- _What you need to do_:
Copy out the lines beginning at the one with "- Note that" and ending at the last line of the data, both included; pictures stay out.

- _Data extract_:
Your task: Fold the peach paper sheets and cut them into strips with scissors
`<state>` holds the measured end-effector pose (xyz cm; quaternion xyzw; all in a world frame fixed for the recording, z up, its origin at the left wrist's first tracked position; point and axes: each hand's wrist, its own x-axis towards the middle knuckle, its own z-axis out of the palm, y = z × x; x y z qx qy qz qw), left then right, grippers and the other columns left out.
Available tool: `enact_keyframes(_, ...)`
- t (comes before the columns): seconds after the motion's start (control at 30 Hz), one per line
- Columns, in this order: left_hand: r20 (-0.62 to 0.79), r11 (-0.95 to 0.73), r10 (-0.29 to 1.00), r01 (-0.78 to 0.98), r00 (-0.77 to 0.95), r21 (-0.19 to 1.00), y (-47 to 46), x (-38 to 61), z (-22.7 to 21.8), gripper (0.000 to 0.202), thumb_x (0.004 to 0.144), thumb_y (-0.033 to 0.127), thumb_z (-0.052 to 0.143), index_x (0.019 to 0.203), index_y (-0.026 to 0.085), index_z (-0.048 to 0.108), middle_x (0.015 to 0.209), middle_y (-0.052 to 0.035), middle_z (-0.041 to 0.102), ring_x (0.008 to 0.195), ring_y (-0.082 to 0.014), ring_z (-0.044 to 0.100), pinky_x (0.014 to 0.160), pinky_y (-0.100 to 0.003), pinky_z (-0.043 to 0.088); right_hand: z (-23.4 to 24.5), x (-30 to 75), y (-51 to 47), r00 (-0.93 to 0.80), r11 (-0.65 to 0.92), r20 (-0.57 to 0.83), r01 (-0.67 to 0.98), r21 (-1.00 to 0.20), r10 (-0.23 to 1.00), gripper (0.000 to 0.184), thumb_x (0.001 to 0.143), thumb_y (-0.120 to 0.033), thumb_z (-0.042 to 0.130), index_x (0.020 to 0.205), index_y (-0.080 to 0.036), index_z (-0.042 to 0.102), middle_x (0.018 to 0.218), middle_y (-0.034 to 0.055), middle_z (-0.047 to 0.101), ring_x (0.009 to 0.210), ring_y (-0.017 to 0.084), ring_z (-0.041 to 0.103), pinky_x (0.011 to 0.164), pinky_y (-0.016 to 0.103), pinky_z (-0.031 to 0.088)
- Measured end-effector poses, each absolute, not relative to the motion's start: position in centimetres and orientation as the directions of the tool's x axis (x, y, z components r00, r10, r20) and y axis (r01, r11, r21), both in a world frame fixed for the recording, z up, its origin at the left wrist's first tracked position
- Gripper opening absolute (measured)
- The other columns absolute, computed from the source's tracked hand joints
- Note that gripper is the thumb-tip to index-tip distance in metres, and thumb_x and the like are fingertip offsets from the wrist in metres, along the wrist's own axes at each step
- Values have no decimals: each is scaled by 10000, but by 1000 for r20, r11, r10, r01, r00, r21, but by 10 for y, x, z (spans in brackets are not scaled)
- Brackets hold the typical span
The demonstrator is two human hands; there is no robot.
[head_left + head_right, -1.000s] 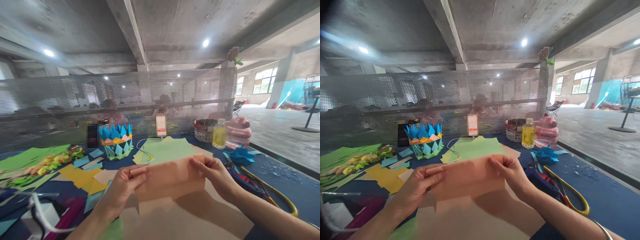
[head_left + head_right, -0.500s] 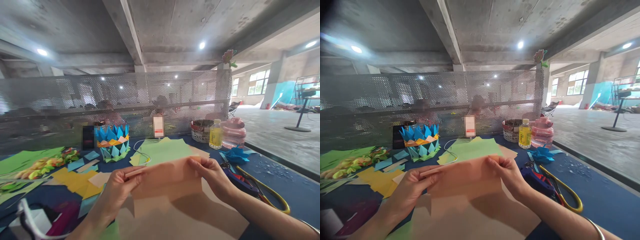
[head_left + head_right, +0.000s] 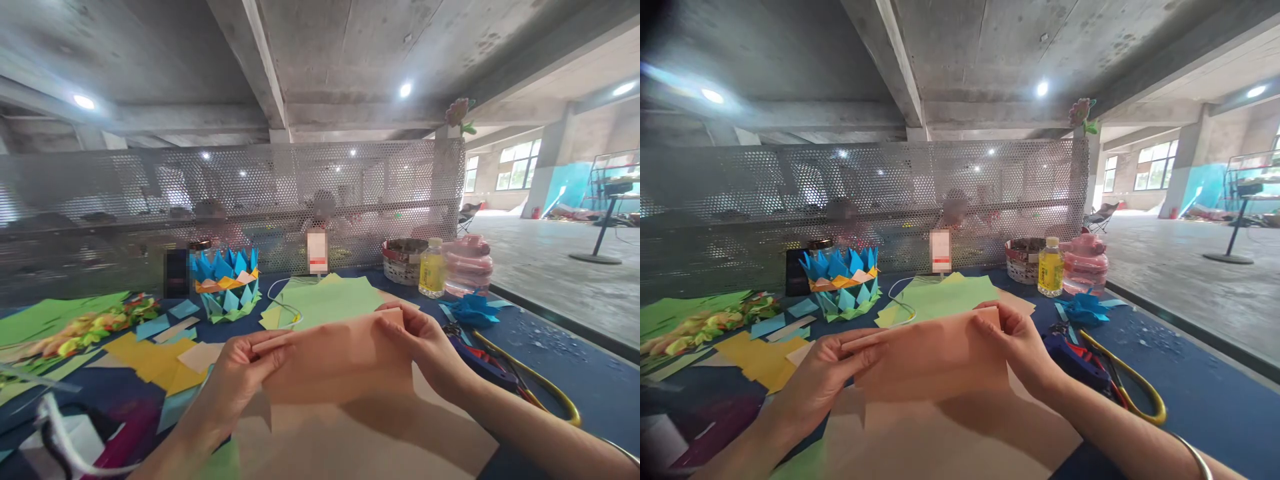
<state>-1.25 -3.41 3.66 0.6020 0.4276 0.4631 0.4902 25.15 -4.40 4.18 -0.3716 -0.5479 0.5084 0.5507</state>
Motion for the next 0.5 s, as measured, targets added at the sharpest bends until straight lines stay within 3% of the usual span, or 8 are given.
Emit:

- _Result of the task_:
- Note that gripper is the thumb-tip to index-tip distance in metres, and thumb_x and the like are fingertip offsets from the wrist in metres, along the wrist's own axes at each step
- Values have no decimals: each is scaled by 10000, but by 1000 for r20, r11, r10, r01, r00, r21, but by 10 for y, x, z (spans in brackets are not scaled)
- Brackets hold the typical span
The demonstrator is two human hands; there is no robot.
[head_left + head_right, -1.000s] 
[head_left + head_right, -0.500s] 
[head_left + head_right, +0.000s] 
<state>-1.25 -3.41 3.66 0.6020 0.4276 0.4631 0.4902 25.15 -4.40 4.18 -0.3716 -0.5479 0.5084 0.5507</state>
Motion for the next 0.5 s, as measured, targets added at the sharpest bends until straight lines stay within 3% of the usual span, or 8 are given.
Emit:

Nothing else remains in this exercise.